Gesture and Response: 25 Buildings by William Pedersen of KPF Architects
by William Pedersen
Publication Date: March 2021
Format: Hardcover
616 pages
Publisher: ORO Editions
Size: 7.7″ × 10.6”
ISBN: 978-1943532308
Typeset in Akzidenz Grotesk
Book design by Pablo Mandel
“Tall buildings have anthropomorphic characteristics that encourage me to think of them as human participants in the city,” writes William Pedersen, FAIA, in the introduction to Gesture and Response. Within this new book of 25 of Pedersen’s designs, the reader will immediately see how buildings and cities continually reach out and react to each other.
Pedersen―co-founder with A. Eugene Kohn, FAIA, and Sheldon Fox, FAIA, of KPF Architects―selected these designs as emblematic of his architectural aspirations, contextual concerns, and material manifestations. He shows how monumental buildings made from hard glass, stone, and steel can exist at a gentle human scale.
From 333 Wacker Drive (1982) in Chicago to Hudson Yards (2019) in New York, the buildings span 45 years of the architect’s career, as KPF’s influence and global footprint grew. After taking the reader on a chronological tour of 24 towering corporate headquarters, contextual educational facilities, and community-oriented government projects, Pedersen takes us home―literally―to examine his own house on Shelter Island that was 20 years in the making.
Introducing full-bleed project photographs are buff-colored pages with plans and drawings, along with the story Pedersen weaves about each project. The architect’s text is incisive and illuminating, as elegant as his buildings, devoid of architectural jargon and theoretical rationalization. Through the easy prose, he proves that KPF’s work “was not the product of a polemical manifesto.”
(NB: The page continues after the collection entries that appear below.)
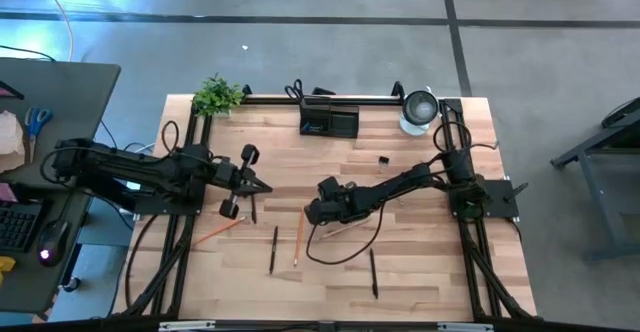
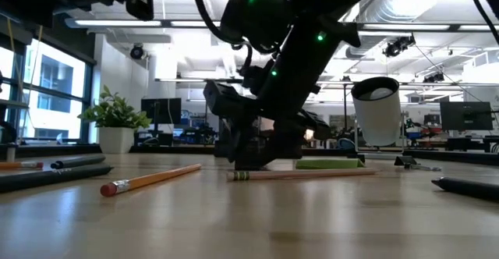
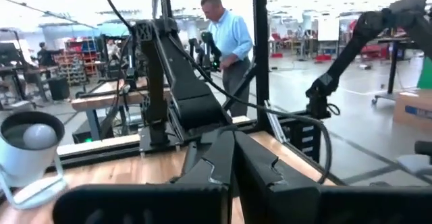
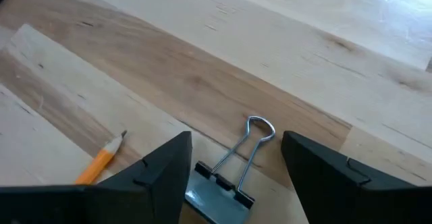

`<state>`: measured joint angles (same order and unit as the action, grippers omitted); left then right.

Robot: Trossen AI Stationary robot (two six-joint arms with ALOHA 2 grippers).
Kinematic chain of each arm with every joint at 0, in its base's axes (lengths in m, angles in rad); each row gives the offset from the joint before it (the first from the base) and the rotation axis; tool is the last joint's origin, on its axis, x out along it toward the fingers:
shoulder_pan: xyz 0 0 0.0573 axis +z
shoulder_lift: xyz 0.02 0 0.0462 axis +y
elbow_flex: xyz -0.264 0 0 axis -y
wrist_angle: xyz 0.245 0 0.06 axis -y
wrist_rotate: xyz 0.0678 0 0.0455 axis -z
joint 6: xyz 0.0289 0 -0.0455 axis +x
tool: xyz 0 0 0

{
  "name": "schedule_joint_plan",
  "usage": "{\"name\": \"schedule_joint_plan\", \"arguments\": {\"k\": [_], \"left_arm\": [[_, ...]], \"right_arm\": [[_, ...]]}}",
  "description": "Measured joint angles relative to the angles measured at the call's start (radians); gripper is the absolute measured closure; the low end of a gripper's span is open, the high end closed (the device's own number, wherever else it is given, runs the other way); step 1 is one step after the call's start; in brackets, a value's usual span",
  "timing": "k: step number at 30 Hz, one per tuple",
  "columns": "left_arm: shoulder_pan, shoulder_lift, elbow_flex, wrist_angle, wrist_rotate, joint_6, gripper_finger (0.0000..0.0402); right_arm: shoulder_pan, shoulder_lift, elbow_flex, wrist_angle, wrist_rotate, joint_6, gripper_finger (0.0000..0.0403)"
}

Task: Pick and place office supplies into organizer
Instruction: Put the black binder clip into the black desk organizer

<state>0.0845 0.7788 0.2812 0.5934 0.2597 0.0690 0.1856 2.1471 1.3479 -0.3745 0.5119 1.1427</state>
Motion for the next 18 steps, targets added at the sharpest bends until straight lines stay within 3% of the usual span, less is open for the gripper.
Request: {"name": "schedule_joint_plan", "arguments": {"k": [8,18], "left_arm": [[0.000,0.001,-0.012,-0.022,0.042,-0.025,0.0398],[0.000,0.001,-0.012,-0.027,0.054,-0.011,0.0398]], "right_arm": [[0.020,0.003,0.020,-0.046,-0.056,0.061,0.0171],[0.051,0.012,0.160,-0.246,-0.158,0.017,0.0171]]}}
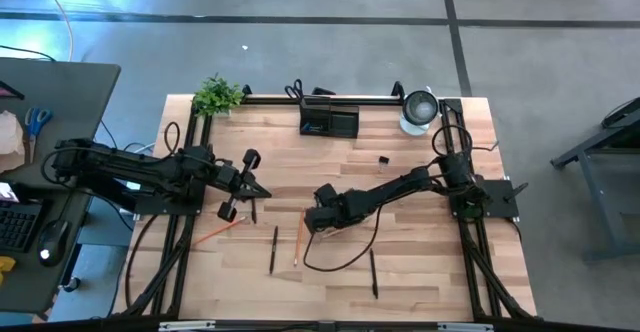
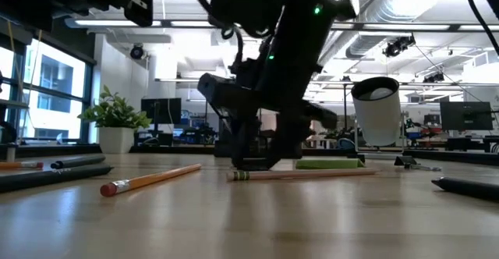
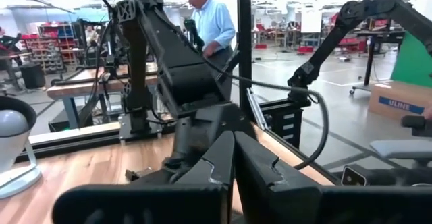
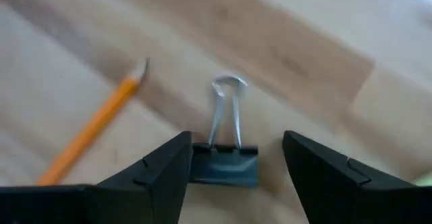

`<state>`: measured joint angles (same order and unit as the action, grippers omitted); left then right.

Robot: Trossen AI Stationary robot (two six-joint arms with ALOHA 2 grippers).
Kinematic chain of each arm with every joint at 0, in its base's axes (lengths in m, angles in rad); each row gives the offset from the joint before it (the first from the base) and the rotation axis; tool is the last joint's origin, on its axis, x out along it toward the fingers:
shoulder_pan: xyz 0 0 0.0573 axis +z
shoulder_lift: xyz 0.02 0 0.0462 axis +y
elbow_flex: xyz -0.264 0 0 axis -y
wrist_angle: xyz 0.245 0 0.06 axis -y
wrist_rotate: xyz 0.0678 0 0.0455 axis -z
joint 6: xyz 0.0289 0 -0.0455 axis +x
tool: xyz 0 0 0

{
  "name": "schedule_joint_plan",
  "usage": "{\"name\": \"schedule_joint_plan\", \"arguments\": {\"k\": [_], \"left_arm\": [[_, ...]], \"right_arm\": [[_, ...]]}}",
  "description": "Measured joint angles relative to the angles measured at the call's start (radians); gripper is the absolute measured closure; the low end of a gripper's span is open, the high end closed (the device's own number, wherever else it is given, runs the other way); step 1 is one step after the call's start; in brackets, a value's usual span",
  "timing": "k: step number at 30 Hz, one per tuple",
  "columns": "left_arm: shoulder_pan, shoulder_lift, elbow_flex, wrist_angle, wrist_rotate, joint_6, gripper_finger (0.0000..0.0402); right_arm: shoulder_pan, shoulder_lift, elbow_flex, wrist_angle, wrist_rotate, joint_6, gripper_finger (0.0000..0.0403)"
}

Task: Pick and place office supplies into organizer
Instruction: Put the black binder clip into the black desk organizer

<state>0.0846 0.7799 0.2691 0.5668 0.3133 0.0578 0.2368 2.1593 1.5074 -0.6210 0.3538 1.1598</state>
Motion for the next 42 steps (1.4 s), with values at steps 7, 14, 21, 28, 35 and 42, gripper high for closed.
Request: {"name": "schedule_joint_plan", "arguments": {"k": [7,14,21,28,35,42], "left_arm": [[0.000,0.000,0.000,0.000,-0.007,0.001,0.0401],[0.000,0.000,0.000,0.000,-0.011,0.018,0.0400],[0.000,0.000,0.000,0.000,-0.011,0.022,0.0399],[0.000,0.000,0.000,-0.001,-0.011,0.023,0.0400],[0.000,0.000,0.000,-0.001,-0.011,0.024,0.0401],[0.000,0.000,0.000,-0.001,-0.011,0.024,0.0396]], "right_arm": [[0.011,-0.004,-0.004,-0.059,-0.013,0.044,0.0171],[0.011,-0.005,-0.006,-0.021,-0.026,-0.031,0.0171],[0.013,-0.005,-0.006,-0.028,-0.038,-0.034,0.0171],[0.015,-0.005,-0.005,-0.036,-0.046,-0.035,0.0194],[0.016,-0.005,-0.005,-0.049,-0.036,-0.036,0.0252],[0.014,-0.003,-0.005,-0.054,0.043,-0.078,0.0279]]}}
As a final grace note, Pedersen ends the book with a section on the furniture he’s been creating for the past seven years. “The surprise is that my second career as a furniture designer explains my first,” he notes. “I discovered that my chairs, done primarily by myself, and my architecture, created in collaboration with many others, have a lot in common.”
“Gesture” can sometimes have a negative connotation in architecture when it is done for its own sake. Pedersen never does that―expressive details are tied to programmatic requirements and contextual imperatives. The buildings themselves gesture to their surroundings as “a fundamental strategy for bringing about connections in the modern city.”
Similarly to how Louis Sullivan, FAIA, expressed the visceral beginnings of his architecture in 1924’s The Autobiography of an Idea, Pedersen relays the thought and emotion in his reactions to client, site, program, environment, and myriad other needs and restraints involved in any built structure. Layered upon this are visual metaphors and dynamic interactions that fuel his creative expression. More than a monograph, as Pedersen himself states, Gesture and Response is indeed his “design autobiography.”